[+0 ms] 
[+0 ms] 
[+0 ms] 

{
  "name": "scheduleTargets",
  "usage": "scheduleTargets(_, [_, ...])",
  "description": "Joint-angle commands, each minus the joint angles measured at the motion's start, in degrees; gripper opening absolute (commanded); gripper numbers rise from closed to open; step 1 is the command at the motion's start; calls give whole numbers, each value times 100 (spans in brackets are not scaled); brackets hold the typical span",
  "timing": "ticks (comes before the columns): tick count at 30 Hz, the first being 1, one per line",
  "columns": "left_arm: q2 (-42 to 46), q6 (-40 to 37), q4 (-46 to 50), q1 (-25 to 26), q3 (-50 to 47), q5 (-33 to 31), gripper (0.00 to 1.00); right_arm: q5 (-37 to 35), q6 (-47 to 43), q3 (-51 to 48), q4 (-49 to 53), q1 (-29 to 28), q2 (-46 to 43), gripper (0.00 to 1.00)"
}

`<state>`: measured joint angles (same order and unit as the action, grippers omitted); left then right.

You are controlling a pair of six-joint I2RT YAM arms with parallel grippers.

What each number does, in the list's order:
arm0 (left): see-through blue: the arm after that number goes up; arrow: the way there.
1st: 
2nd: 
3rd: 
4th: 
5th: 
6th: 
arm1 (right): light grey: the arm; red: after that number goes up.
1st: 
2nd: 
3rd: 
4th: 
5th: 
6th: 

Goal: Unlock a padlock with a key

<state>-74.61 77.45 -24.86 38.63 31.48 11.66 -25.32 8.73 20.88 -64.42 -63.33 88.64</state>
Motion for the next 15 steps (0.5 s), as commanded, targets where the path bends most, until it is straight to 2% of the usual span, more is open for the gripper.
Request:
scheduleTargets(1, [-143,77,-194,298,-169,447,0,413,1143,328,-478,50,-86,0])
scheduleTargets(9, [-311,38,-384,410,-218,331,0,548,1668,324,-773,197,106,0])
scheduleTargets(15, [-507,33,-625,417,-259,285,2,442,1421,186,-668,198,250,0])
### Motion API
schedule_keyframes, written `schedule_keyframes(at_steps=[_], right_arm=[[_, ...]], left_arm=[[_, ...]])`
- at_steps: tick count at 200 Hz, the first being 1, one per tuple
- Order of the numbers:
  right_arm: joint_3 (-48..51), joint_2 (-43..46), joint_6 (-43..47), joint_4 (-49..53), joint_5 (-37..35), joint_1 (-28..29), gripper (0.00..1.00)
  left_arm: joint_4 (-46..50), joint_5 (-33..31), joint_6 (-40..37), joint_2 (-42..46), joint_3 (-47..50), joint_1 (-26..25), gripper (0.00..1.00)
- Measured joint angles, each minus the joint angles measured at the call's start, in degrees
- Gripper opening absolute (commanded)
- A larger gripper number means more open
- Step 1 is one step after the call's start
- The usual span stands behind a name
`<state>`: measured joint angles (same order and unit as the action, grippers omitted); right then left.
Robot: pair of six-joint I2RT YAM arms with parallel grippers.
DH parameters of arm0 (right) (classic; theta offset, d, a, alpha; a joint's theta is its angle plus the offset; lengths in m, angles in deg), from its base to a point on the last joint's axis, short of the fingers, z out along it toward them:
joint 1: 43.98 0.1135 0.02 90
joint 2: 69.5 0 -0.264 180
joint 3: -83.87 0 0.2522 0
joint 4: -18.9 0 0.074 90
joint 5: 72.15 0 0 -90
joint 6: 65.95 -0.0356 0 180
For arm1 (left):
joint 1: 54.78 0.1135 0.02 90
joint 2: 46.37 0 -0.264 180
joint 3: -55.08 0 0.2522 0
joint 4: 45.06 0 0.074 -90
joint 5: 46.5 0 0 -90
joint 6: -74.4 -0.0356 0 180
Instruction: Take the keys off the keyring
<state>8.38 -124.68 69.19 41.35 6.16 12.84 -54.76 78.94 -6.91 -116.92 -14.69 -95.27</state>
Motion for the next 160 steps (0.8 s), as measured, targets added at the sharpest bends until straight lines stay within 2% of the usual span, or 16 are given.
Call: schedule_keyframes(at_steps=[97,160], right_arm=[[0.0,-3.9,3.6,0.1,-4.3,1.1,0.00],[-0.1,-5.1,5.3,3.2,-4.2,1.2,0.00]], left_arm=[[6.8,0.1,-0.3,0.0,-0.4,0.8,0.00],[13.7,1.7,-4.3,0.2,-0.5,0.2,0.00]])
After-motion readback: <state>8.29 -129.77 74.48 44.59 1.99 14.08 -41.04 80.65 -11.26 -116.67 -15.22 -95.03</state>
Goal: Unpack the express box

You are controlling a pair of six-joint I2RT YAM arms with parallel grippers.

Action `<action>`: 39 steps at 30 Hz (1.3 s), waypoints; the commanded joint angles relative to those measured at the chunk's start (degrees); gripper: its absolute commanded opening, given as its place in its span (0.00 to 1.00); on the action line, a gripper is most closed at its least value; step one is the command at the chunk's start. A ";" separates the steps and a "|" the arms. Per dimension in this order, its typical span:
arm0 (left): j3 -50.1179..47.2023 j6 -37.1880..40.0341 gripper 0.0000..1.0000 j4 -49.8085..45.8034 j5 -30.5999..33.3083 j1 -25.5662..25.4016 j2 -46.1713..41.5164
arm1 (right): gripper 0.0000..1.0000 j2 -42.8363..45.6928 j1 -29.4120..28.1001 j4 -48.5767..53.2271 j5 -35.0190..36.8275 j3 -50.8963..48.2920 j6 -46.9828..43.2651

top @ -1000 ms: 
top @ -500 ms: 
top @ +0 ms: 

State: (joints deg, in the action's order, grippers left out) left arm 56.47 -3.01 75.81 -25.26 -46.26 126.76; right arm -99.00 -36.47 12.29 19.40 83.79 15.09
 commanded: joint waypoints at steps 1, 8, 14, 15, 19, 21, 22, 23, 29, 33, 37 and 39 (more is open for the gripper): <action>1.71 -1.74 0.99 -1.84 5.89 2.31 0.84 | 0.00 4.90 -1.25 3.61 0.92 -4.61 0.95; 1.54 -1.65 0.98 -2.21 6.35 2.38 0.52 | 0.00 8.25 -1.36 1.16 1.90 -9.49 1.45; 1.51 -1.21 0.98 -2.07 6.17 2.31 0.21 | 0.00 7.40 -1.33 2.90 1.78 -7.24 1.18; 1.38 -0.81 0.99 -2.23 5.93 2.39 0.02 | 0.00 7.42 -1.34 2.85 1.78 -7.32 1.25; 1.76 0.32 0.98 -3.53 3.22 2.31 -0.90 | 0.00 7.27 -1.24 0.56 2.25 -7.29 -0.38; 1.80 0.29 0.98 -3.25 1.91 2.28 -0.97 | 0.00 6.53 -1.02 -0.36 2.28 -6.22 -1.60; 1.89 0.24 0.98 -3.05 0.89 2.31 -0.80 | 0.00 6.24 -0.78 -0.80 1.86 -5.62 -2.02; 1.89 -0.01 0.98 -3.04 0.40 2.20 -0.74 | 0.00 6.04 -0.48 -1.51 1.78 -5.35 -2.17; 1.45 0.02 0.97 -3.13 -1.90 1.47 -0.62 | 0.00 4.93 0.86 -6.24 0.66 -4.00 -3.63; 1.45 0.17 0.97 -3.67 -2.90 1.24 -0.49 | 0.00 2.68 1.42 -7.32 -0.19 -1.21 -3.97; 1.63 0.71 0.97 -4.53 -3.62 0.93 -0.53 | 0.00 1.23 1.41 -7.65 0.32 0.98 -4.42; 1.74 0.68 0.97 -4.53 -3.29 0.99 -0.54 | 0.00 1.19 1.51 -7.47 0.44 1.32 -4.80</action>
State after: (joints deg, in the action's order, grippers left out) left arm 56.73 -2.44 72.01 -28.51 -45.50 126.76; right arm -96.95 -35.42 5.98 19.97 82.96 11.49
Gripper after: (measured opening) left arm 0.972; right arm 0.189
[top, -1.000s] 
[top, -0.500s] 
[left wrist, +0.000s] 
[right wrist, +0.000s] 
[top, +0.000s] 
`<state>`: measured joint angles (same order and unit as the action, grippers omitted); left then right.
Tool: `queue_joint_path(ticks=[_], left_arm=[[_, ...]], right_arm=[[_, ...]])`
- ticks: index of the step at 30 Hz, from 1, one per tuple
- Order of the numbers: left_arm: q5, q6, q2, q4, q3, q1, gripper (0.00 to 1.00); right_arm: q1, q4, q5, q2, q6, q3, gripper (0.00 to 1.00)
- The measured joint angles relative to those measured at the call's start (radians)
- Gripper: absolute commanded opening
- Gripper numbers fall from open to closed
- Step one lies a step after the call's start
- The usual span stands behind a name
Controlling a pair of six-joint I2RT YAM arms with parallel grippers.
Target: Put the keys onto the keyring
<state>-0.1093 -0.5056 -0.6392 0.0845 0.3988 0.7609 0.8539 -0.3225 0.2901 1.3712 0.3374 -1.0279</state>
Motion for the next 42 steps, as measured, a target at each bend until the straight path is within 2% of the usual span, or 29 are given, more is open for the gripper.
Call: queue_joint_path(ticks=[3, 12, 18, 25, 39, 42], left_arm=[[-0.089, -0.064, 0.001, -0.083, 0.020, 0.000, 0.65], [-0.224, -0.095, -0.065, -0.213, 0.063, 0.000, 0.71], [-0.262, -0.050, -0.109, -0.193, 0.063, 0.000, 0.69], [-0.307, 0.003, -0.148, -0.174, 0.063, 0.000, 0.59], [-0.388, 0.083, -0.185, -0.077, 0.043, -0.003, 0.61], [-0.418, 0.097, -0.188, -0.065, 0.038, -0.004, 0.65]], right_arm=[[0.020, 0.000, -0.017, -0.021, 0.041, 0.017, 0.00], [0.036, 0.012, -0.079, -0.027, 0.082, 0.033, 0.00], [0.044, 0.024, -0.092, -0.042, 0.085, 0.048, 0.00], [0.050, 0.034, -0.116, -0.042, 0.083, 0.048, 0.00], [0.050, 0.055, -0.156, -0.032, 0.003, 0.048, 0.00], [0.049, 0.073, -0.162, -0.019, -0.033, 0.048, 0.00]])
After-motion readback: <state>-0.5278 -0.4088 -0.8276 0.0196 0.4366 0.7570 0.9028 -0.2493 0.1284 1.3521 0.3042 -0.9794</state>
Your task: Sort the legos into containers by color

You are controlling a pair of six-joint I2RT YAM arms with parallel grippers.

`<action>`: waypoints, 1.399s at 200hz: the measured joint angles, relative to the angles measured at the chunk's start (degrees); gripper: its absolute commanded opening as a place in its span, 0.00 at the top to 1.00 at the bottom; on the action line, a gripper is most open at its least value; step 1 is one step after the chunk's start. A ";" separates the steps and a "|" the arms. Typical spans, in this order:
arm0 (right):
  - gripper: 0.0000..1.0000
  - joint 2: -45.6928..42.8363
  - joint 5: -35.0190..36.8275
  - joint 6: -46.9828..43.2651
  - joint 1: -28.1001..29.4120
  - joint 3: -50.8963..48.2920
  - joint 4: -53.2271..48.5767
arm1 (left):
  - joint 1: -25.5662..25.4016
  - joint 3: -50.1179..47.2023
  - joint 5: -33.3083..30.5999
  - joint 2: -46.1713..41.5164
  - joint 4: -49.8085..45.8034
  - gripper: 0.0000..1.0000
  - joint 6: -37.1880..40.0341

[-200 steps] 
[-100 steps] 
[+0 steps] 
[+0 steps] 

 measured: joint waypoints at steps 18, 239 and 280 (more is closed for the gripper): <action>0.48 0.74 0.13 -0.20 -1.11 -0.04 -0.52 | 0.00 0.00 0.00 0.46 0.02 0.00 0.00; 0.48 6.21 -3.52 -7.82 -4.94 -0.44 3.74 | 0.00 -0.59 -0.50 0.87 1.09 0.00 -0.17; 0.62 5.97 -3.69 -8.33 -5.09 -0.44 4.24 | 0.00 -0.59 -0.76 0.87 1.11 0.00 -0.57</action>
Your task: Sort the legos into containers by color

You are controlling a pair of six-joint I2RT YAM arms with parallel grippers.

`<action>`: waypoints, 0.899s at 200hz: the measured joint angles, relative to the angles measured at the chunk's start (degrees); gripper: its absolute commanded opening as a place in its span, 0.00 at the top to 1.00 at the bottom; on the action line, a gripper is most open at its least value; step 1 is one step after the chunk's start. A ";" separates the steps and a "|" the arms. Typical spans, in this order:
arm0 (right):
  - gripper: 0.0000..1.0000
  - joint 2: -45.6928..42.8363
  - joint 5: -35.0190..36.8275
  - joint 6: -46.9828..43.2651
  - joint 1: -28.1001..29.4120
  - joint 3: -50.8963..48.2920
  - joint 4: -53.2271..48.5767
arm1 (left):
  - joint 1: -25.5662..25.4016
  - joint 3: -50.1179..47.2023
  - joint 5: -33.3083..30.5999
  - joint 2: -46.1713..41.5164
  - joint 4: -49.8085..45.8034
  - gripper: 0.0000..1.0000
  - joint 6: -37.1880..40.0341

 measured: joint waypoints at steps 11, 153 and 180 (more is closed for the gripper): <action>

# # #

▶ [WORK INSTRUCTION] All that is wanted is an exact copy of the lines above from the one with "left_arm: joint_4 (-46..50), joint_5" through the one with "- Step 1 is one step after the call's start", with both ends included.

▶ [OUTPUT OF THE TASK]
  left_arm: joint_4 (-46..50), joint_5 (-33..31), joint_6 (-40..37), joint_2 (-42..46), joint_3 (-47..50), joint_1 (-26..25), gripper (0.00..1.00)
- Measured joint angles, each minus the joint angles measured at the call's start, in degrees
- Gripper opening absolute (commanded)
- A larger gripper number means more open
- Step 1 is one step after the call's start

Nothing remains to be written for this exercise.